The twins operated on a single principle of cookery: acquire every available ingredient; place them all in a pot; boil. Given this, the bowl now sitting on the table was deeply suspicious. A clear stew, made with nothing but reindeer and snow—a thin skim of fat on the surface, a few stray hairs floating—

And otherwise nothing. Simple ingredients. Plain.

And accordingly, it tasted completely fine.

'Why does it taste fine. Why... why is it good.'

She was bewildered. A rude thought arrived. It had not announced itself in advance.

The twins operated as though the number and variety of ingredients was the measure of devotion contained in a dish. By that measure, this stew was something scraped together at random. And her two faithful priests, Ullri and Baen, had never in her memory once brought her something scraped together at random.

Mariaeks stirred the stew with her bent spoon. Looking more carefully, the quantity was different from before as well. The meat, cut into small pieces, would disappear in approximately four bites. She turned this over in her mind—wondering why she had not noticed sooner—and found herself surprised by the twins' meticulousness.

Yesterday had been five bites. The day before that, six.

They had reduced it in careful steps. One day at a time. Nothing would feel different enough to notice.

There was one more anomaly. The twins, who ordinarily stationed themselves beside her through every meal and chattered without pause, had not come out of the kitchen.

Mariaeks finished her meal in exactly four spoonfuls. Then she went to them.
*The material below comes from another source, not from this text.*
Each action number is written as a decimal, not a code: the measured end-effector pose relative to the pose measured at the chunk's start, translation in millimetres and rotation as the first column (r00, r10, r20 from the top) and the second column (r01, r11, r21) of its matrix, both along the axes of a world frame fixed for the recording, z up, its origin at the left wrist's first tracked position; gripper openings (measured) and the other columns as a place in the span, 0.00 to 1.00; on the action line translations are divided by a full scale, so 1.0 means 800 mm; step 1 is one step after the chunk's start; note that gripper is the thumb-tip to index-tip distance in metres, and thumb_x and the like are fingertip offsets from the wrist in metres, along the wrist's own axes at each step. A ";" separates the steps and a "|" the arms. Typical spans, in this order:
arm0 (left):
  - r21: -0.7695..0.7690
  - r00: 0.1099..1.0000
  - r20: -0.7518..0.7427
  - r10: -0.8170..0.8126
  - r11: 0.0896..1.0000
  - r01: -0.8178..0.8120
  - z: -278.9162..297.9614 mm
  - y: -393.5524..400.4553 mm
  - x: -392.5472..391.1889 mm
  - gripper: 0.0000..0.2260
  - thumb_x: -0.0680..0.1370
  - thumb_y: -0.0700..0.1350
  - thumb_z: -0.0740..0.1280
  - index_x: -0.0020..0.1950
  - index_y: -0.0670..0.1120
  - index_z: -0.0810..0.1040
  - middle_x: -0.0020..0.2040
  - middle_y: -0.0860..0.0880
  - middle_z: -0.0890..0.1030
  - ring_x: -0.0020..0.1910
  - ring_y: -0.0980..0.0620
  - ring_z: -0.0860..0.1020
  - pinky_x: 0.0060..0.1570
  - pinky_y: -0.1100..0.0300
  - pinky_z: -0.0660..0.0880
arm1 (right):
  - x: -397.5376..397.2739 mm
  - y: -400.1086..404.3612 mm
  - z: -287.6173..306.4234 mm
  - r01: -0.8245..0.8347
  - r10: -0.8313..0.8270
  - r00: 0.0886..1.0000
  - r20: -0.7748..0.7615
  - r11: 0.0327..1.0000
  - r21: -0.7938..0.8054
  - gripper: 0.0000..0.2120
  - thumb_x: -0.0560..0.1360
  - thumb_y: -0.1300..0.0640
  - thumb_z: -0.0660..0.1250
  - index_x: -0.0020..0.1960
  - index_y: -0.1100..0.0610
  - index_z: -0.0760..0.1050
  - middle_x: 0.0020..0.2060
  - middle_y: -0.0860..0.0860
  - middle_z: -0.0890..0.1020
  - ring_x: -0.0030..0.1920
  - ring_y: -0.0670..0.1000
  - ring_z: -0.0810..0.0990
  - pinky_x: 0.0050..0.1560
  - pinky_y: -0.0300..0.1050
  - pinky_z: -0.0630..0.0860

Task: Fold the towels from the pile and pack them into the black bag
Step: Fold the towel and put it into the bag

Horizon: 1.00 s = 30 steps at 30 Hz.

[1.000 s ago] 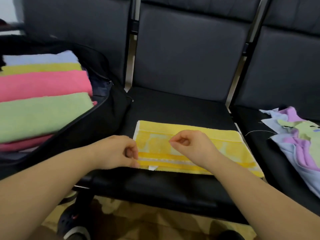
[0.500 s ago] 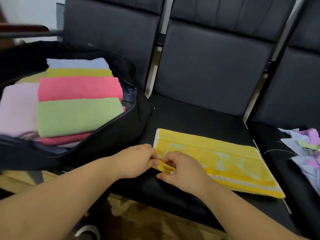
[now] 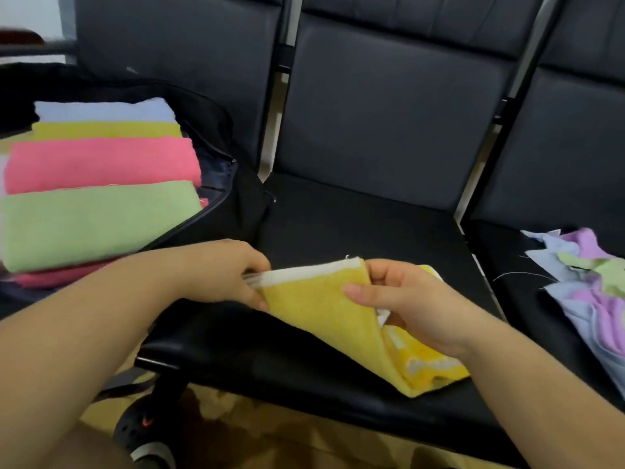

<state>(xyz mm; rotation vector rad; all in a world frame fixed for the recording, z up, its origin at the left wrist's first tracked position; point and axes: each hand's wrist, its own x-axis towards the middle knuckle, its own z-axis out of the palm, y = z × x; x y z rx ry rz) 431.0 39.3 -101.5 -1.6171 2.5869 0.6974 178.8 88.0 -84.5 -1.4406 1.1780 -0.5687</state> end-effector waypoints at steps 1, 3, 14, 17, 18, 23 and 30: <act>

In the small pantry off the kitchen, Ullri and Baen stood with their round heads pressed together, speaking in low and serious tones.

"Ullri. Baen."

Two pairs of eyes snapped up.

"My lady. What are you doing stepping in here!"

"We told you not to come in."

They were words an adolescent son might say. They were also, entirely and without reservation, said on her behalf. The twins maintained consistently that a great god had no business entering a kitchen; that eating the meals prepared for her and wearing the clothes prepared for her was precisely what a great god was meant to do.

Sharply chided, Mariaeks stepped back out of the kitchen. The twins followed.

"Don't come looking for us. A great god does not go seeking out those beneath her first."

"We'll come running the moment you call, Master."

"Right. I'll do that."

"But—what is it you needed?"

It was only when they asked that Mariaeks remembered why she had come.

"The portions are too small."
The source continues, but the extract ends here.